YOUR TASK>
Lines to restate from the data below: from the one containing "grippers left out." to the one containing "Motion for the", both included. Give them again exactly, and only them.

****************

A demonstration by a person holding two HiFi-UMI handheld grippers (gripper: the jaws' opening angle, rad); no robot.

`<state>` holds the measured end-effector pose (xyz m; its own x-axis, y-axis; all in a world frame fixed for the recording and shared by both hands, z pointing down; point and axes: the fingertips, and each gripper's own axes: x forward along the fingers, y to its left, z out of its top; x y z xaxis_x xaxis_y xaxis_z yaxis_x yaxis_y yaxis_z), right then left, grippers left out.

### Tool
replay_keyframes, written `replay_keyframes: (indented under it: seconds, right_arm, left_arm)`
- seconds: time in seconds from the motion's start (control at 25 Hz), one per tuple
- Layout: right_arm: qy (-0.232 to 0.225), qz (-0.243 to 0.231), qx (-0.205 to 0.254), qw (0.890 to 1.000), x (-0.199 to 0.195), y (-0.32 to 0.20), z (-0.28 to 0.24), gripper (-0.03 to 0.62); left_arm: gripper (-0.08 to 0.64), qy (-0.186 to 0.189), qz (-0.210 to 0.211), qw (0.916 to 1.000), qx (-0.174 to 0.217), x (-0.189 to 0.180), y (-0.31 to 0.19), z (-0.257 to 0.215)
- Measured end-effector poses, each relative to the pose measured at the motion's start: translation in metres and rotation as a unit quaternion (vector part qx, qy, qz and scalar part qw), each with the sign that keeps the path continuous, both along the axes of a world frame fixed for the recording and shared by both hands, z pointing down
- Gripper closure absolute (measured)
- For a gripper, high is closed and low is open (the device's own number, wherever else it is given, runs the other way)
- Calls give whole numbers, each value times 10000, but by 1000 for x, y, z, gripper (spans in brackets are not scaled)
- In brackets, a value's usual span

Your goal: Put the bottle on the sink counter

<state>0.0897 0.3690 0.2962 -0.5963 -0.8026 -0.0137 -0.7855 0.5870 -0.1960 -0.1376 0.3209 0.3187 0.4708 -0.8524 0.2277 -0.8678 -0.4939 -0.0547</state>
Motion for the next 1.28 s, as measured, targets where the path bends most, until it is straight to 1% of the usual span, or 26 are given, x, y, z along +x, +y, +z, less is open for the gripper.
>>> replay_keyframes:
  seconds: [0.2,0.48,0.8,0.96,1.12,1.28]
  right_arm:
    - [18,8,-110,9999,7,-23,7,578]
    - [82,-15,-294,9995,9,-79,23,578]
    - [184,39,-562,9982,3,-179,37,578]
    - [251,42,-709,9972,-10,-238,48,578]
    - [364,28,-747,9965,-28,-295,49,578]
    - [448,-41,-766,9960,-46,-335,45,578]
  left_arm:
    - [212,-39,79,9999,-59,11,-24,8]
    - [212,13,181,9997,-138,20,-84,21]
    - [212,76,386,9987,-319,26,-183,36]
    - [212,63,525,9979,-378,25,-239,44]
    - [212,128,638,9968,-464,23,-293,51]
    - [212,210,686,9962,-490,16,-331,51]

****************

PROBLEM SOLUTION>
`<state>` holds the measured end-effector pose (xyz m; its own x-axis, y-axis; all in a world frame fixed for the recording and shared by both hands, z pointing down; point and axes: the fingertips, and each gripper's own axes: x forward along the fingers, y to its left, z out of its top; x y z xaxis_x xaxis_y xaxis_z yaxis_x yaxis_y yaxis_z), right then left, grippers left out.

### Tool
replay_keyframes, written `replay_keyframes: (indented under it: seconds, right_arm, left_arm)`
- seconds: time in seconds from the motion's start (control at 25 Hz), one per tuple
- Layout: right_arm: qy (-0.232 to 0.225), qz (-0.243 to 0.231), qx (-0.205 to 0.254), qw (0.890 to 1.000), x (-0.199 to 0.195), y (-0.32 to 0.20), z (-0.28 to 0.24), gripper (-0.03 to 0.62); left_arm: gripper (-0.08 to 0.64), qy (-0.186 to 0.189), qz (-0.210 to 0.211), qw (0.916 to 1.000), qx (-0.174 to 0.217), x (-0.189 to 0.180), y (-0.31 to 0.19), z (-0.257 to 0.215)
- Measured end-effector poses, each relative to the pose measured at the motion's start: translation in metres and rotation as a unit quaternion (vector part qx, qy, qz and scalar part qw), each with the sign that keeps the path continuous, both along the axes of a world frame fixed for the recording and shared by both hands, z pointing down
- Gripper closure absolute (measured)
- For a gripper, high is closed and low is open (the device's own number, wherever else it is given, runs the other way)
- Calls give whole numbers, each value times 10000, but by 1000 for x, y, z, gripper (spans in brackets are not scaled)
- In brackets, a value's usual span

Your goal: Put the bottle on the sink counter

<state>0.0897 0.3690 0.2962 -0.5963 -0.8026 -0.0137 -0.7855 0.5870 -0.1960 -0.1376 0.3209 0.3187 0.4708 -0.8524 0.2277 -0.8678 -0.4939 -0.0547</state>
Motion for the next 1.28 s, as measured, targets where the path bends most, until it is straight to 1% of the usual span, or 26 are given, x, y, z along +x, +y, +z, less is open for the gripper.

What this exercise required has been given in full.